What the task requires =>
For the entries below, print exactly the lines between the line holding "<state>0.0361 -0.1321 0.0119" and the line holding "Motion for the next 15", inclusive, and nothing else.

[[ Given data open ]]

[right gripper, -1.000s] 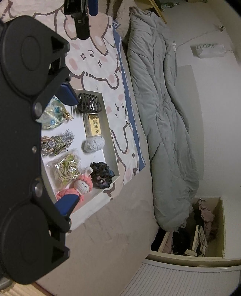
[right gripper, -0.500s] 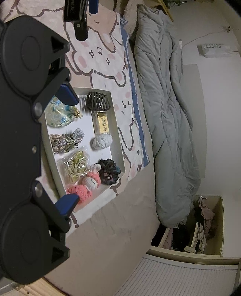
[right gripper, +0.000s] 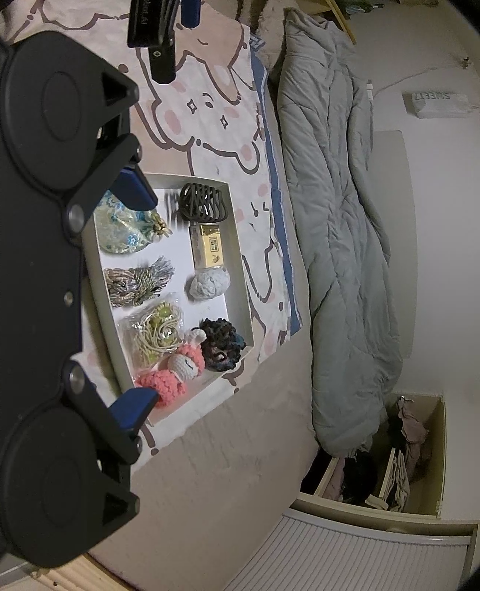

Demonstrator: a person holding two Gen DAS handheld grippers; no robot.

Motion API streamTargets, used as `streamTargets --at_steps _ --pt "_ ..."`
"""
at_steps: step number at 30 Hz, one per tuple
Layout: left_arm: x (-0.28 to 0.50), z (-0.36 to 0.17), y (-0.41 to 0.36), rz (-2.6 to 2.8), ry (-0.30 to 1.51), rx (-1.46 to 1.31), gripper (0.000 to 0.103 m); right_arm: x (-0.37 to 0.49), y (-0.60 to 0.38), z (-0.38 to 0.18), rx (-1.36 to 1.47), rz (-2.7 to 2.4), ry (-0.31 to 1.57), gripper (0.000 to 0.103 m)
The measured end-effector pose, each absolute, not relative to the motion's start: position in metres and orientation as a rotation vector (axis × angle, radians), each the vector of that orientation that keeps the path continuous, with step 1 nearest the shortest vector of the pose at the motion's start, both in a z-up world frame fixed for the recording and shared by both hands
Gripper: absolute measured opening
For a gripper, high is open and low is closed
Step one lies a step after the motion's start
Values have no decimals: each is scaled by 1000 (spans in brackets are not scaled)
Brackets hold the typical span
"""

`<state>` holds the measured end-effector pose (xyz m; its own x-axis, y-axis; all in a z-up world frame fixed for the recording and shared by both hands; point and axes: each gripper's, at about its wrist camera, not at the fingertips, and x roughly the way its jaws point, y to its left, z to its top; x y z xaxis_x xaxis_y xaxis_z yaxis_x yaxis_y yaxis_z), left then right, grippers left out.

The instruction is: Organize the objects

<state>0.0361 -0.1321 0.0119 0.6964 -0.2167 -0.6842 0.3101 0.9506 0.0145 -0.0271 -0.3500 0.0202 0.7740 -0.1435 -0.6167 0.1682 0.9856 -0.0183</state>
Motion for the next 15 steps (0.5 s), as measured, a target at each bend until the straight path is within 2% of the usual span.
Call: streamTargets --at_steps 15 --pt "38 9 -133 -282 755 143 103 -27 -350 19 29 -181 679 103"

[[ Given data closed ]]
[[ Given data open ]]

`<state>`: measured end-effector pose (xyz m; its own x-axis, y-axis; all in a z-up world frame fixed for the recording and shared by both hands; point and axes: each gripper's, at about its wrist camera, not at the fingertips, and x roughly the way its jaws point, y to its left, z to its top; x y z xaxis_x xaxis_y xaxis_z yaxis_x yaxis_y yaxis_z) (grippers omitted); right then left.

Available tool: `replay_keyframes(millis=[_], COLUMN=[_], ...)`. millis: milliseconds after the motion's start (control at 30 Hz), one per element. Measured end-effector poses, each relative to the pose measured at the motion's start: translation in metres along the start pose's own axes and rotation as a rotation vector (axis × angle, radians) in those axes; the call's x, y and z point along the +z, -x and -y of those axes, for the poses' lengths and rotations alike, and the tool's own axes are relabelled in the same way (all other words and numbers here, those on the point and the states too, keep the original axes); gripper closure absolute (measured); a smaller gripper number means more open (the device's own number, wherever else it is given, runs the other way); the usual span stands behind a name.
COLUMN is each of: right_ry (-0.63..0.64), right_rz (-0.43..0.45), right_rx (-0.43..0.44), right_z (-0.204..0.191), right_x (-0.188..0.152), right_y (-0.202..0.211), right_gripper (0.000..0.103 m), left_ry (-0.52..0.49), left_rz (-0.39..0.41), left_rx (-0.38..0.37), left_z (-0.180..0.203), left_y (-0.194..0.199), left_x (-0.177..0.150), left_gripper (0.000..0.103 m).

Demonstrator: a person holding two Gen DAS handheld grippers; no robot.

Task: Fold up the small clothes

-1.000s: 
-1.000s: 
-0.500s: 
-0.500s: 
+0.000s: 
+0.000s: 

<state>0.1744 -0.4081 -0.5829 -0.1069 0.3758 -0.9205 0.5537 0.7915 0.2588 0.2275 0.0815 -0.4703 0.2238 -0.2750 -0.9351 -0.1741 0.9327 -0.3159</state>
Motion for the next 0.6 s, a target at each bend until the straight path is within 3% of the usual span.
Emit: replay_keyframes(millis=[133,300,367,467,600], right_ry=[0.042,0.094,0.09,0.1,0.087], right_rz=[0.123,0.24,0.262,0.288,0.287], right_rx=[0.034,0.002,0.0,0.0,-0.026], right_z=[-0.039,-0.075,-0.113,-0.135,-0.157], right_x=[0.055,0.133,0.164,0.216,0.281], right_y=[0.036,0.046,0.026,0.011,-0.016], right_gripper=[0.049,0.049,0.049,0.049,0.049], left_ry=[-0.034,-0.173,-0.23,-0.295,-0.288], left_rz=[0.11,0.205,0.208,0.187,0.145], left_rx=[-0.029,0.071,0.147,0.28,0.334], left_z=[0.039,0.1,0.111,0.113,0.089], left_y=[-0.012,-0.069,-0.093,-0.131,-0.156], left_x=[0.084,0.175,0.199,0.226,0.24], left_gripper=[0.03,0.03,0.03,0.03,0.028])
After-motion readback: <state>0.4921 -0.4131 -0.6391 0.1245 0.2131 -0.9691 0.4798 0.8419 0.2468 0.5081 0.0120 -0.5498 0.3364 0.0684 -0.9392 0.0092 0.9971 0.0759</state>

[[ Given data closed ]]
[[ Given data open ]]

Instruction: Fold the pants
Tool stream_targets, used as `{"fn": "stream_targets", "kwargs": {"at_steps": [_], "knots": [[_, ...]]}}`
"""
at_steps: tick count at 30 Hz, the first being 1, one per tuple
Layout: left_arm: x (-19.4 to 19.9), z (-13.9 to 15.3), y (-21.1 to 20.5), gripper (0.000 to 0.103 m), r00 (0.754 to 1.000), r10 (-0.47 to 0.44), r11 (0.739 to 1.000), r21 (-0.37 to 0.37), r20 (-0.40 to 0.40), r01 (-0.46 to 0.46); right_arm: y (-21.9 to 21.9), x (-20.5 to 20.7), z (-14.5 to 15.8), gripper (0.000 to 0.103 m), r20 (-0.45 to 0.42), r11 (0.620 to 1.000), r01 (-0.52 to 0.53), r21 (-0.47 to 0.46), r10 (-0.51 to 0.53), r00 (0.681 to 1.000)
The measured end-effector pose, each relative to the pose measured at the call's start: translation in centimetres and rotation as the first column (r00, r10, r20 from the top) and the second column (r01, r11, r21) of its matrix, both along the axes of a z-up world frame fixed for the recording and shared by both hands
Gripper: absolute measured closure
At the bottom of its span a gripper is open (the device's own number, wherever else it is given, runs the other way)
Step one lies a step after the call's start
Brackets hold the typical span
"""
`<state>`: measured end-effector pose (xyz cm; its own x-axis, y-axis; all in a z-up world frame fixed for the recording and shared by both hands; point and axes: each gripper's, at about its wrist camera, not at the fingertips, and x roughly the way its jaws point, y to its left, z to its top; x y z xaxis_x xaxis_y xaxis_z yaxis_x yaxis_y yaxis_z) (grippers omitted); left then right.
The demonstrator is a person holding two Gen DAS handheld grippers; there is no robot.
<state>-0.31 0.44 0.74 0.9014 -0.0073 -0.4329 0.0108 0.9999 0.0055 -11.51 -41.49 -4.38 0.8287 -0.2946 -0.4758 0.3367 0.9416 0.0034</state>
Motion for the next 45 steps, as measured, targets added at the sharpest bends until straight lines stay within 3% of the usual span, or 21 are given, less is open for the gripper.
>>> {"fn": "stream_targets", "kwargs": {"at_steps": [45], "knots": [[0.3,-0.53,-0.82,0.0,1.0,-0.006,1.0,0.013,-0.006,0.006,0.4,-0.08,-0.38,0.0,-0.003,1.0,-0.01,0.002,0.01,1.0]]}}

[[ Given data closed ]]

Result of the task =>
<state>0.0361 -0.1321 0.0119 0.6964 -0.2167 -0.6842 0.3101 0.9506 0.0145 -0.0271 -0.3500 0.0202 0.7740 -0.1435 -0.6167 0.1682 0.9856 -0.0183</state>
Motion for the next 15 steps (0.5 s), as measured, a target at each bend until the straight path is within 2% of the usual span.

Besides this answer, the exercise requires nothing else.